WHAT YOU NEED TO DO: In the material below, some lines carry "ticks". Copy each such line.
====================
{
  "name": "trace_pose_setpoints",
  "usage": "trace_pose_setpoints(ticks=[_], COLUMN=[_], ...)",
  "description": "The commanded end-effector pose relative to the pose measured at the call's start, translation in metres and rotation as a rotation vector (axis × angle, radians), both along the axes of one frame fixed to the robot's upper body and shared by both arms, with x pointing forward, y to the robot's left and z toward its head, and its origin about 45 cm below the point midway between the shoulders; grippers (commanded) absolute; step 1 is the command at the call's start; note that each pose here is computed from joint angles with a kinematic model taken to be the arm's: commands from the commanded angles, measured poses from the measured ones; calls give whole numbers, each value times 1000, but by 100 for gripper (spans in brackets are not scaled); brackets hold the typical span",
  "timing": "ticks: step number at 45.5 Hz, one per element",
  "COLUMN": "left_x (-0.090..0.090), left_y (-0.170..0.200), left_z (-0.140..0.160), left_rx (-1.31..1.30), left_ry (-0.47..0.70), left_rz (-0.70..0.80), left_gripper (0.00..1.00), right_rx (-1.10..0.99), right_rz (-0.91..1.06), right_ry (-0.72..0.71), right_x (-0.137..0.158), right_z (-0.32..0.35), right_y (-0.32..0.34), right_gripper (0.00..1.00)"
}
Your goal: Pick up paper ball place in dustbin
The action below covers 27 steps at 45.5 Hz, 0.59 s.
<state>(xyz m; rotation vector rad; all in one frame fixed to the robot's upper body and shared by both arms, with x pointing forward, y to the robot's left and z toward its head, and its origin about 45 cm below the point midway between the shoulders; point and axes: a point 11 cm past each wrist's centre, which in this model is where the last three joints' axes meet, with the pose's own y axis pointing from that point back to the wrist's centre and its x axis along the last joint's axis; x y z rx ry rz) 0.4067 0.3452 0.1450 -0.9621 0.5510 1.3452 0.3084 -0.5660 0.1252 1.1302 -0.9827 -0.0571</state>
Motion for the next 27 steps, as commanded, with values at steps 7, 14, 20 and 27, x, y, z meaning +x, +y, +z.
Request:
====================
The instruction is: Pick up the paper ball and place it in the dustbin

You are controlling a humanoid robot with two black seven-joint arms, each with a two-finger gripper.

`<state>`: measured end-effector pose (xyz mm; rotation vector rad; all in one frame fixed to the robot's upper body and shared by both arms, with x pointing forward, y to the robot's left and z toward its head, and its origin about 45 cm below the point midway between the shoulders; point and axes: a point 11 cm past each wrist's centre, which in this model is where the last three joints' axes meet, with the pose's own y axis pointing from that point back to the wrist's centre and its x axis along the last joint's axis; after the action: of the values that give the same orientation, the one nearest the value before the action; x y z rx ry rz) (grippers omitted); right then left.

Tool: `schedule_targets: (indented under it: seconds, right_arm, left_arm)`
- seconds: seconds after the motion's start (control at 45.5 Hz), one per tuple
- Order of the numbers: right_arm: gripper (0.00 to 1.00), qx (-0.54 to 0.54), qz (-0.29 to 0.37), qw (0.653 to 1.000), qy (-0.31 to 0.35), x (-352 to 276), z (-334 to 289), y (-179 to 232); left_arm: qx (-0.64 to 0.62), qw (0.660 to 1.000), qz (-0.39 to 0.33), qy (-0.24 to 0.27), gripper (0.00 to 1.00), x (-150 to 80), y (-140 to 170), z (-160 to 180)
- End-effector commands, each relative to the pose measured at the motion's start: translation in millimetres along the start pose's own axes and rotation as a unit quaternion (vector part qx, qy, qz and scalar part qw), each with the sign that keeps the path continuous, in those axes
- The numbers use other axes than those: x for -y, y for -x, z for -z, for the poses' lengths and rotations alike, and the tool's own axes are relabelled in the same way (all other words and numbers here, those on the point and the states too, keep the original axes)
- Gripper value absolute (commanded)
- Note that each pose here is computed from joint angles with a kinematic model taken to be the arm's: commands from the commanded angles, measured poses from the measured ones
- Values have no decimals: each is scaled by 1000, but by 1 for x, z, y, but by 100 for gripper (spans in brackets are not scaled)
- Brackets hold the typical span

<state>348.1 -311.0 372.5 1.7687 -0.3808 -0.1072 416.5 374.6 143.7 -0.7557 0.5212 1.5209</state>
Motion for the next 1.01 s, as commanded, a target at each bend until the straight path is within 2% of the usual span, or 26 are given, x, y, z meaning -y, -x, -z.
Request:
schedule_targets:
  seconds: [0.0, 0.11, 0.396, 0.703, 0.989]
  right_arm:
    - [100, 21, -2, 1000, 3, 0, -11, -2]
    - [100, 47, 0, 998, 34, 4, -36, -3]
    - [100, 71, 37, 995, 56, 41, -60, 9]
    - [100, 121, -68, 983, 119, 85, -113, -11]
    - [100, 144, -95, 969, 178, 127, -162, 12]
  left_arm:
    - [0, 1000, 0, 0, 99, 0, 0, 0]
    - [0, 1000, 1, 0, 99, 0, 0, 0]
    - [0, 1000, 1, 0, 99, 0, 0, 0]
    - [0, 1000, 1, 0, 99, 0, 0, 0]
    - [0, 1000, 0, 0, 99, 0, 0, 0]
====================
PROBLEM SOLUTION:
  "usage": "trace_pose_setpoints(ticks=[_], COLUMN=[_], ...)",
  "timing": "ticks: step number at 45.5 Hz, one per element",

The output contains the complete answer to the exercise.